Thanks to Rancher, installing Istio is really easy. Open the dashboard, go to your cluster, then click on “Tools” on the top right on the nav bar, and select Istio. Configure it to your liking and click enable on the bottom. That’s it!

I recommend you to set “gateways.istio-ingressgateway.sds.enabled” to “true” in the Custom Answers section to be able to mount cert-manager certificates in secure gateways. You should also enable the ingress gateway and set it’s service type to LoadBalancer.

Service Topology

One problem which we can face with nodes spread across different regions is huge delays. For example, this can happen if a service on node A tries to connect to the database instance on node B instead of the one on the same node.

Kubernetes 1.17 has added support for service topologyKeys. You can read more about it on roc’s blog post, who has co-authored the feature, and on the Kubernetes docs. This feature – which was just added recently – made it very easy to solve this problem.

All of our services except for the frontend and api gateways use the following topology keys:

   topologyKeys:
    - "kubernetes.io/hostname"
    - "*"

This way, service A will first try to connect to an instance of service B on the same node, and if it does not find one, it will try to use any other instance of it instead.

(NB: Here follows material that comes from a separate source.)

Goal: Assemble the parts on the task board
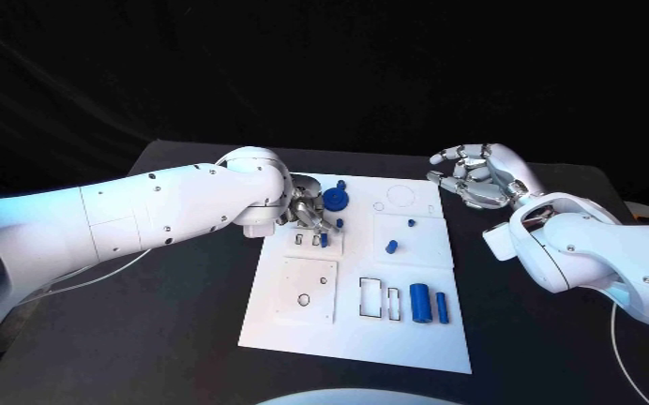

You can also configure more complex scenarios, like prioritizing same node, same datacenter, same region and only then any other instance.

If we combine this with pod anti-affinity, we can schedule service instances preferrably to different nodes, and get a cluster architecture like this:

ImperialPlugins Cluster Architecture

Database

Before getting into CI/CD and deploying our application, the last thing left to add was the database. We are using PostgreSQL, so I had to deploy a PostgreSQL cluster. I decided to do it with Kubernetes.

I am no database expert, neither do we have one in our small 3 developers team. Deploying a PostgreSQL cluster on Kubernetes is also maybe not the best idea. But there is one place where Kubernetes really shines in such scenarios: operators.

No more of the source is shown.